I ask what made Uzi decide to check into rehab. Was it the anger? Was it seeing their peers—Lil Peep, Mac Miller, Juice WRLD—die from accidental overdoses?
“Around that time, I was still overly turnt,” Uzi says. “Of course, to the public, we lost people, which was super unfortunate and super crazy. But then in our world, we lose people every day to that. So it was almost like, I don’t want to say a norm, but it was normal.”
Instead, the decision to go into rehab came at the urging of their “best friend” Des—that’s Desiree Perez, longtime Jay-Z confidante and CEO of Roc Nation, Uzi’s management team. “I always listen to anything she says,” Uzi says matter-of-factly. “Anything.”
So Uzi disappeared for a while. No one knew where they were, exactly, outside of a chosen few—like Uzi’s girlfriend JT, one half of the Miami ratchet-anthem duo City Girls, whom Uzi has been dating since 2019. Also: Yeat, the popular Gen Z rapper who emerged as a direct product of the style and aesthetic form established by rappers like Uzi, Young Thug, and Playboi Carti. Yeat has cited Uzi as a huge influence, and Uzi became something of a mentor to him. While in rehab, Uzi and Yeat talked every day. When Uzi came home, Yeat was the first person to come visit, and they immediately got to work on music.
Six hundred songs and 26 finished tracks later, Uzi is only just now feeling like themselves again. Pink Tape is Uzi’s third consecutive studio album to debut at No. 1, and making the album was an obligation of sorts, a necessary exercise to rebuild atrophied muscles. “I just had to do my job,” Uzi says, admitting they even adopted one of their new ad-libs, a guttural growl found all over Pink Tape, from something similar they heard Yeat do.
Uzi readily admits that emerging artists like Yeat, Ken Carson, and Destroy Lonely—kids who studied their early stuff—are giving Uzi the creative drive they need. “Yeah, I don’t hang with anyone my age,” Uzi says. “So, I don’t feel like I’m older. If you’re my age, I can’t hang with you…” Uzi interrupts their own train of thought: “Shit, one day I’m going to be all the way washed up and I’m going to need them.”
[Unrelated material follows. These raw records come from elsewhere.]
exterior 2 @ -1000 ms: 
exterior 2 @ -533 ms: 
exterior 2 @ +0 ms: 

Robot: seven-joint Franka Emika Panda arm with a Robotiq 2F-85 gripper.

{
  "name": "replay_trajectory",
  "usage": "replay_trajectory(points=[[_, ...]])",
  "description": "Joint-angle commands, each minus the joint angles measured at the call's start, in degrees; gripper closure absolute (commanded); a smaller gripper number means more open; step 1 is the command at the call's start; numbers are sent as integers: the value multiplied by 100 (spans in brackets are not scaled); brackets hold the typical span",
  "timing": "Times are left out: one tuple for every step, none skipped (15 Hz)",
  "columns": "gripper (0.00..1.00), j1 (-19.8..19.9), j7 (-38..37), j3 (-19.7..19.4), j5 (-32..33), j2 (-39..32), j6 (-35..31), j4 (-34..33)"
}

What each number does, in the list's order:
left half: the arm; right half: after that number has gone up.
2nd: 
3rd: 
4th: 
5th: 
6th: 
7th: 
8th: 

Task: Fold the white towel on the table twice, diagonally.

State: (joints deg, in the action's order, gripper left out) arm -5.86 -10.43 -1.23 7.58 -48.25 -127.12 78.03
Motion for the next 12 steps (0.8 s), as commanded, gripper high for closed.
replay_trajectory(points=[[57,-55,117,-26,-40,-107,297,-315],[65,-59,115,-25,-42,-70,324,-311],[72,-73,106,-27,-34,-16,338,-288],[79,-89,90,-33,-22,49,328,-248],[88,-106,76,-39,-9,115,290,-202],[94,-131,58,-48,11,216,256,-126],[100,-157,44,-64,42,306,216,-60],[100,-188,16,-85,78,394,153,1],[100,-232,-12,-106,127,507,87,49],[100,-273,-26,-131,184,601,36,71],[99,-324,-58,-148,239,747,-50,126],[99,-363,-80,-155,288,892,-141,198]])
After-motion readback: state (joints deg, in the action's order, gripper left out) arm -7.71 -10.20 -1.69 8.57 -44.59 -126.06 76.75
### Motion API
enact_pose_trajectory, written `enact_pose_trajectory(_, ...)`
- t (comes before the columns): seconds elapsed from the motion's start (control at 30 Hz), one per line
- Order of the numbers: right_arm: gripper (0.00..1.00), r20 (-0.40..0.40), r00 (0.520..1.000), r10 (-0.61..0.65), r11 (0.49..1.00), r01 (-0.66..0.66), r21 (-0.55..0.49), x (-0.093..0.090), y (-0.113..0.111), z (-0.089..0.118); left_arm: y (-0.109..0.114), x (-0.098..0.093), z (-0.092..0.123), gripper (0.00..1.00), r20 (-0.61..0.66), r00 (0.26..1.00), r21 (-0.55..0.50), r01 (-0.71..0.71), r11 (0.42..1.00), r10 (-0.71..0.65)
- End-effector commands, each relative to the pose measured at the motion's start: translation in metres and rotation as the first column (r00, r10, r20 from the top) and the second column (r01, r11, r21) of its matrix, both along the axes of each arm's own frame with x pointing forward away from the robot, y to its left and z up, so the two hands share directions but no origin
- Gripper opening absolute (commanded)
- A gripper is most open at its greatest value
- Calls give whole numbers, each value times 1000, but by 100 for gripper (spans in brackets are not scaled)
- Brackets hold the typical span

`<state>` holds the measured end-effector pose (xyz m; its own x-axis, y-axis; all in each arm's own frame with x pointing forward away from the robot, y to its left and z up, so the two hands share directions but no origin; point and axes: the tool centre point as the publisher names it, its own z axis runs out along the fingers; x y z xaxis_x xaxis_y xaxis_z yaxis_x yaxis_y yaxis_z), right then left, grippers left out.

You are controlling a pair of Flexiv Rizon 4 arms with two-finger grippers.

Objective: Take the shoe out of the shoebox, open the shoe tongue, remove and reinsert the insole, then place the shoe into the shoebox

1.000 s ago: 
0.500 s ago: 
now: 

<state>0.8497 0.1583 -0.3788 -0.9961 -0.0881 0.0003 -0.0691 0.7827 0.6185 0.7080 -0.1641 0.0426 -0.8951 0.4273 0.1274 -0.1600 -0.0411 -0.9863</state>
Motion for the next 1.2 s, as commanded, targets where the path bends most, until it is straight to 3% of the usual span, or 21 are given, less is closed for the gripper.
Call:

For now, though, Lil Uzi is drawing inspiration from their own self-proclaimed OG, Young Thug. Uzi’s already promoting his next project: Barter 16, which draws its title from Thug’s seminal 2015 Barter 6 mixtape. It’s a simultaneous reference to the past with a nod to the future. “He’s good,” Uzi says of Thug. (Young Thug is currently in prison awaiting trial for a RICO case alleging gang activities within his YSL collective.) The two talk regularly: “He’s my OG so he’s always happy, always in good spirits with me.” Pink Tape, Uzi says, was them finding their way back. “The unreleased stuff that I’m working on now, it’s fucking fire.”